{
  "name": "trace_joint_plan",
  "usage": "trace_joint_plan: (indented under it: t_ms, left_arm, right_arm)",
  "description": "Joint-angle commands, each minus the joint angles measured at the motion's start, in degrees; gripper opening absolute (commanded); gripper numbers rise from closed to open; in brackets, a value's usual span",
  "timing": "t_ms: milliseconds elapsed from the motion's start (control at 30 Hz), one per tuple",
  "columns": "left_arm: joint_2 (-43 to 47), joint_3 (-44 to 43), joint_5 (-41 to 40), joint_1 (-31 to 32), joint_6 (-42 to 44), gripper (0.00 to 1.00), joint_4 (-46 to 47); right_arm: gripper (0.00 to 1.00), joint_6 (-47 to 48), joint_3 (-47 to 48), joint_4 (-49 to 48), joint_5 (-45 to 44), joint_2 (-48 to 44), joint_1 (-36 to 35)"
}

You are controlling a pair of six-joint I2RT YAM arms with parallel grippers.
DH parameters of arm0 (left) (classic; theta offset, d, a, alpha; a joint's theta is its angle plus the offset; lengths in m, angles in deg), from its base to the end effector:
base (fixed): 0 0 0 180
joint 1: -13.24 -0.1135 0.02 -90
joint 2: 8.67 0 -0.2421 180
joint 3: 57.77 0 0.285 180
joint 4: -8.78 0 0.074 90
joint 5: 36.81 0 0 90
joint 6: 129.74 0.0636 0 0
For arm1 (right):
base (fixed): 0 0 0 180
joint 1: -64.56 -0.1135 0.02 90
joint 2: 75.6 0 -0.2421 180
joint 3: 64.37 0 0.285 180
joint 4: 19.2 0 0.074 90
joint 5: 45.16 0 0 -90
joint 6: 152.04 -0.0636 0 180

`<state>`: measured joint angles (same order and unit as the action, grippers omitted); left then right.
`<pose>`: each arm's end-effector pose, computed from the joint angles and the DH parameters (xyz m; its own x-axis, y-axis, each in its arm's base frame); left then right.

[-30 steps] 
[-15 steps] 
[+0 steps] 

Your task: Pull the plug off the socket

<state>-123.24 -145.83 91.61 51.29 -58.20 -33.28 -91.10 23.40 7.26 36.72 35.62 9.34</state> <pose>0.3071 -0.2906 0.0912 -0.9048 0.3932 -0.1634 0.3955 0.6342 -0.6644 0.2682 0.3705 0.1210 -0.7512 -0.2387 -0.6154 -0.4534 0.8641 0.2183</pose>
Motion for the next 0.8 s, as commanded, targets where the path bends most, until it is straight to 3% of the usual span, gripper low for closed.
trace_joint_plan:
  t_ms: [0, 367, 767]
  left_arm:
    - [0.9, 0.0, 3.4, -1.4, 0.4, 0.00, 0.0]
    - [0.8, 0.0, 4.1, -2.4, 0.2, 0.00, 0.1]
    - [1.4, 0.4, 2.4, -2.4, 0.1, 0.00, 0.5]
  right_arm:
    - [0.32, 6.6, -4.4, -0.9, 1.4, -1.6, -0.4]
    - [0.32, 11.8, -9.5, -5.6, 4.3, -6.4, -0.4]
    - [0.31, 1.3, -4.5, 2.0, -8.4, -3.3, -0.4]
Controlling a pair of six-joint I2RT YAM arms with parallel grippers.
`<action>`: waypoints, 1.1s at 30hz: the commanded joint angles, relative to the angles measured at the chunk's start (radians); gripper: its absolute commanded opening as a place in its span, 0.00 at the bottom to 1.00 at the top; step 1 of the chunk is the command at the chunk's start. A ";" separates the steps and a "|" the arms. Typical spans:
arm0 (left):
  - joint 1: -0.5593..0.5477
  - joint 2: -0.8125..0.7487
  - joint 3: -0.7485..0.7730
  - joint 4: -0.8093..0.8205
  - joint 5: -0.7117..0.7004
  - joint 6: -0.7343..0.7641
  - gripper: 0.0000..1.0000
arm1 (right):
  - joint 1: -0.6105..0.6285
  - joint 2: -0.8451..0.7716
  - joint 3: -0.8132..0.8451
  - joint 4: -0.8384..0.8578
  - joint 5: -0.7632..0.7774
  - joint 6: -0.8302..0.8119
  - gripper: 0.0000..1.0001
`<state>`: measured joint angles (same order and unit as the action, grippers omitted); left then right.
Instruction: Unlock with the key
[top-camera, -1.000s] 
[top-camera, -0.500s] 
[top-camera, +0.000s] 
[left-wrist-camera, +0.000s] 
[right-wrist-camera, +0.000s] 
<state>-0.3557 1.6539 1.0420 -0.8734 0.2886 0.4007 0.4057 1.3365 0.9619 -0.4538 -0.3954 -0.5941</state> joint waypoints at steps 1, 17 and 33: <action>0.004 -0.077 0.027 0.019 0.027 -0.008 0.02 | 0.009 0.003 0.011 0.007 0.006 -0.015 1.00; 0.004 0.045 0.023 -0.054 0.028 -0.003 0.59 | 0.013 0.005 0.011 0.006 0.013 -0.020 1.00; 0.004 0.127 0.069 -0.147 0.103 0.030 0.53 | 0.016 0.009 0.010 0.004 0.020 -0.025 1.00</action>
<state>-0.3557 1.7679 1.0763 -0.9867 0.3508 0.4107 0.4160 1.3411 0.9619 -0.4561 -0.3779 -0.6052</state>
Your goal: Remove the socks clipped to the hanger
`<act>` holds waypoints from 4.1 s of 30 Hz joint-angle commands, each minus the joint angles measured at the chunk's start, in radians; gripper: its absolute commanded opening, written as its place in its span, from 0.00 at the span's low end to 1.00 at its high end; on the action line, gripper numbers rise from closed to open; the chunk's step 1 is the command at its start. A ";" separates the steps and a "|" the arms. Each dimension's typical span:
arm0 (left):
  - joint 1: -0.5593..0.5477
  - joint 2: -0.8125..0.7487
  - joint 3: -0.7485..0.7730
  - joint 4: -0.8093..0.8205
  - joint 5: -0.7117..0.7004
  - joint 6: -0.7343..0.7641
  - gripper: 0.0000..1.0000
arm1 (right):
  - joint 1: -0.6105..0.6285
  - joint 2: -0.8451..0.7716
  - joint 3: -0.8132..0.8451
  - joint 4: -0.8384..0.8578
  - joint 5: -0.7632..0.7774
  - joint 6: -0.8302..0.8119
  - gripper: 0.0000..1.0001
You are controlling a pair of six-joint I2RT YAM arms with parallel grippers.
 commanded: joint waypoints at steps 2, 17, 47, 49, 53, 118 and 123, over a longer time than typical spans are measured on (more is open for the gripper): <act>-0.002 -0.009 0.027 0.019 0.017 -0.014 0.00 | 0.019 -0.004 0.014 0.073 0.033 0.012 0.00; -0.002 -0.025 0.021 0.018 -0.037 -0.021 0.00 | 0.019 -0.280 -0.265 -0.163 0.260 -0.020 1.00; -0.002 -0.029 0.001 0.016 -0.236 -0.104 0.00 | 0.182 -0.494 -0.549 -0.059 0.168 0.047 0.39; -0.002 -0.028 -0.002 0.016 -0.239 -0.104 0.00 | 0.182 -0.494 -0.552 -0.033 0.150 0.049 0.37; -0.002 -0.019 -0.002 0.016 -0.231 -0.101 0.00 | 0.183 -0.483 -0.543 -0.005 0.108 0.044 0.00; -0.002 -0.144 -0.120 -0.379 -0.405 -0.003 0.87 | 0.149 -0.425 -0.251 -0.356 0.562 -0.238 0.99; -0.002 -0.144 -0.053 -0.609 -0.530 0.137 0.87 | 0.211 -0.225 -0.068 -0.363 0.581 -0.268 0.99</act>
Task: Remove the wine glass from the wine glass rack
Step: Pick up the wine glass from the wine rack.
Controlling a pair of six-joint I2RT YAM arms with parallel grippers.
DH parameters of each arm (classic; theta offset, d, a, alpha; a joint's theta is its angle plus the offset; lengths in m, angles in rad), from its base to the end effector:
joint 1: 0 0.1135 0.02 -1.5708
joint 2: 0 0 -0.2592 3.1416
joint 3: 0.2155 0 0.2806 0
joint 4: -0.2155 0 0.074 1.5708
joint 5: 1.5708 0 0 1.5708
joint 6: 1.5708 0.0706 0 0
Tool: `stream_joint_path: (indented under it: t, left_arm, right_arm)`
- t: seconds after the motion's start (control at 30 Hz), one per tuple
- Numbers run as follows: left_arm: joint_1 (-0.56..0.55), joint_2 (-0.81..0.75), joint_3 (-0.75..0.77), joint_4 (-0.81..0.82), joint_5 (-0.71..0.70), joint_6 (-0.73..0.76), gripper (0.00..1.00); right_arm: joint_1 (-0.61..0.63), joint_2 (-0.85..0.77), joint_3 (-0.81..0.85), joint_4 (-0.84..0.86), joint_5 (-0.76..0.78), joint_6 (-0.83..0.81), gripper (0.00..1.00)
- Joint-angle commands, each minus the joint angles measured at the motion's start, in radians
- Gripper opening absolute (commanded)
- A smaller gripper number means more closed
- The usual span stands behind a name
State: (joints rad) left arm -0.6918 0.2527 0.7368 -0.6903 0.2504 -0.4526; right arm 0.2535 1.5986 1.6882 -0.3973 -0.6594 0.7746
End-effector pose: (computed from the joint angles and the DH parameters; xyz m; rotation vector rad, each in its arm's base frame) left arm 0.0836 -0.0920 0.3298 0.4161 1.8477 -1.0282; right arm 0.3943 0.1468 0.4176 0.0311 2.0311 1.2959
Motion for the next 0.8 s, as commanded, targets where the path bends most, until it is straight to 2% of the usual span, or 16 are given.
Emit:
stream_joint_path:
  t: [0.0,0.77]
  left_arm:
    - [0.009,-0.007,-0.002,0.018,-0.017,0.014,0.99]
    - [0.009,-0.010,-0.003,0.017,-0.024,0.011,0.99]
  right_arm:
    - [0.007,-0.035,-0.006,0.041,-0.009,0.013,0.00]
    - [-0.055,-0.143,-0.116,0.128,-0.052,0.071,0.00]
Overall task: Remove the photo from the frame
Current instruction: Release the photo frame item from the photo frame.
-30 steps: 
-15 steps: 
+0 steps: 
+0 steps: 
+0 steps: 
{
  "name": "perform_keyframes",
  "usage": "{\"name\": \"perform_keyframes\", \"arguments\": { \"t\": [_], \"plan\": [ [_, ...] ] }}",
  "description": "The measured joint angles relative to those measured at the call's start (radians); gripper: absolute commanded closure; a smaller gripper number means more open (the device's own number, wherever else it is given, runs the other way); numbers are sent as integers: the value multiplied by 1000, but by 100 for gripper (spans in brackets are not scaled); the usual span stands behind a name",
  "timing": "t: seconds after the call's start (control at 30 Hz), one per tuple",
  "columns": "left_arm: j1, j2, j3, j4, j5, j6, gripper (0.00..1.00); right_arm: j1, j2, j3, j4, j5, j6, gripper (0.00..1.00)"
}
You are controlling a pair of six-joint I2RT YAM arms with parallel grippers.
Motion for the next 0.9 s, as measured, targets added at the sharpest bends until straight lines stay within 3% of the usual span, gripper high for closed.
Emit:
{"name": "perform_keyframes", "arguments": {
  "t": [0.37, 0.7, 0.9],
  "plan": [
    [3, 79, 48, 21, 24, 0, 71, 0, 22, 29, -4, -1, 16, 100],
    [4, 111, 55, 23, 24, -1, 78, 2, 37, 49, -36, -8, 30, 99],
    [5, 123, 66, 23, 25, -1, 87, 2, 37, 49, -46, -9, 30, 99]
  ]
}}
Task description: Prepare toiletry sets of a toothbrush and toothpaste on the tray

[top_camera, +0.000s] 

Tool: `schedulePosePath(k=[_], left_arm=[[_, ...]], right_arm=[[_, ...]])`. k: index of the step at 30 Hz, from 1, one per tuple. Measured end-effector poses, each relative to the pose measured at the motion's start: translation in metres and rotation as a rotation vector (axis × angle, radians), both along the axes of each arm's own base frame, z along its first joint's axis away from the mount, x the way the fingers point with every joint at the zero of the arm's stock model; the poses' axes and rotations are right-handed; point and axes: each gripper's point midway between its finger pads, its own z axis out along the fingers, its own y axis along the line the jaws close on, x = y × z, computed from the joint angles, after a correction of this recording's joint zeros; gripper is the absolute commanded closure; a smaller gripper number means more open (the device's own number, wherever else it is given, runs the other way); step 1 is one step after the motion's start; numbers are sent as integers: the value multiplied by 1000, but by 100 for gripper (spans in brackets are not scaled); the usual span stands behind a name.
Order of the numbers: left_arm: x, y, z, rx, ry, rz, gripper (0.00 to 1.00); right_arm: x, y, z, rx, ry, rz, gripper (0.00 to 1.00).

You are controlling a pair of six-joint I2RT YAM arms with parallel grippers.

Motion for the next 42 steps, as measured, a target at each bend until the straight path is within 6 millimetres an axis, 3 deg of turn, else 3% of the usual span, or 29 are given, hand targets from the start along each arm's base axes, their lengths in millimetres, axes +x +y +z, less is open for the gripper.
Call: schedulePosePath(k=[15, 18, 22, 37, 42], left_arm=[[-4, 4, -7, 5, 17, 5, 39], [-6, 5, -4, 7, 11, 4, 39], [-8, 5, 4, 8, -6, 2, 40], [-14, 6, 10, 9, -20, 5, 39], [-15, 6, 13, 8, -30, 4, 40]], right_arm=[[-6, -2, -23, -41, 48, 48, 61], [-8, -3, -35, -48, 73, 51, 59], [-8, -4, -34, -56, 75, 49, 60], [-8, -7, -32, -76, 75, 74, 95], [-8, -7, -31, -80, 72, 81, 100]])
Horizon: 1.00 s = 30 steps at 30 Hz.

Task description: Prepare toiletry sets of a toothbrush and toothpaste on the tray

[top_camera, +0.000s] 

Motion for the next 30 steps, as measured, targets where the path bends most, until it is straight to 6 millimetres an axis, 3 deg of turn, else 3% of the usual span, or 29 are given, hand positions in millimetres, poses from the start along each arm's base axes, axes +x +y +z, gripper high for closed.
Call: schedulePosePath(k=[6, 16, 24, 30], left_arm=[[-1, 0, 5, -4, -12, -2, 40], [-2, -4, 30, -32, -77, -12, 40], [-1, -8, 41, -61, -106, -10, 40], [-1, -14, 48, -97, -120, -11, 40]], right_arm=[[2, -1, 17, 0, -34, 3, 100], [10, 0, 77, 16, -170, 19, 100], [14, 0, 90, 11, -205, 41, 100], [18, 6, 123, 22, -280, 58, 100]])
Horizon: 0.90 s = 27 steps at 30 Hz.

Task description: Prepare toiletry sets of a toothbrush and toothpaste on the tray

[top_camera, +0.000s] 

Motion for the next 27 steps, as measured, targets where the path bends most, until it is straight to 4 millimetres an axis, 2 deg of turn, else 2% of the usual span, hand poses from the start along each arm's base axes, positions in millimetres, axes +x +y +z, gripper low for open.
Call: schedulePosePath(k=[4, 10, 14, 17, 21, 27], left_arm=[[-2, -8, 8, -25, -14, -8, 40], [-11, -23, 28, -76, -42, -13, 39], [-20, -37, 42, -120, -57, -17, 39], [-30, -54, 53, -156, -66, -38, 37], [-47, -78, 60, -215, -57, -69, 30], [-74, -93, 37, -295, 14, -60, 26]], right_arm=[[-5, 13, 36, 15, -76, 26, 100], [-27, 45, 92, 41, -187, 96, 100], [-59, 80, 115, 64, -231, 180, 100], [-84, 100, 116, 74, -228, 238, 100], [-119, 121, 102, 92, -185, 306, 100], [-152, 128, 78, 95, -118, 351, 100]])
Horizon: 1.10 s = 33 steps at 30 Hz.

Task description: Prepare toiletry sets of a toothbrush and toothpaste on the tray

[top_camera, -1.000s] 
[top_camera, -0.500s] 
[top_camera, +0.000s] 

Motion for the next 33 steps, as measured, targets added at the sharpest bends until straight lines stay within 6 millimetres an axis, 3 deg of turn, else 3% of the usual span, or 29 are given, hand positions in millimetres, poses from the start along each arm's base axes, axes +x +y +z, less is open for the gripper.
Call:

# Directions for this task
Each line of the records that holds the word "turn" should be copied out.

# Task response
Motion for the next 42 steps, as measured, a target at each bend until the straight path is within 6 millimetres an axis, 3 deg of turn, else 3% of the usual span, or 29 are given, hand targets from the start along each arm's base axes, their lengths in millimetres, axes +x +y +z, less is open for the gripper.
Motion for the next 30 steps, as measured, targets where the path bends most, until it is straight to 6 millimetres an axis, 3 deg of turn, else 3% of the usual span, or 29 are given, hand positions in millimetres, poses from the start along each arm's base axes, axes +x +y +z, gripper high for closed.
Motion for the next 27 steps, as measured, targets where the path bends most, until it is straight to 4 millimetres an axis, 2 deg of turn, else 2% of the usual span, hand poses from the start along each arm's base axes, positions in millimetres, axes +x +y +z, gripper low for open.
Motion for the next 33 steps, as measured, targets added at the sharpest bends until straight lines stay within 6 millimetres an axis, 3 deg of turn, else 3% of the usual span, or 29 are given, hand positions in millimetres, poses from the start along each arm's base axes, axes +x +y +z, less is open for the gripper.

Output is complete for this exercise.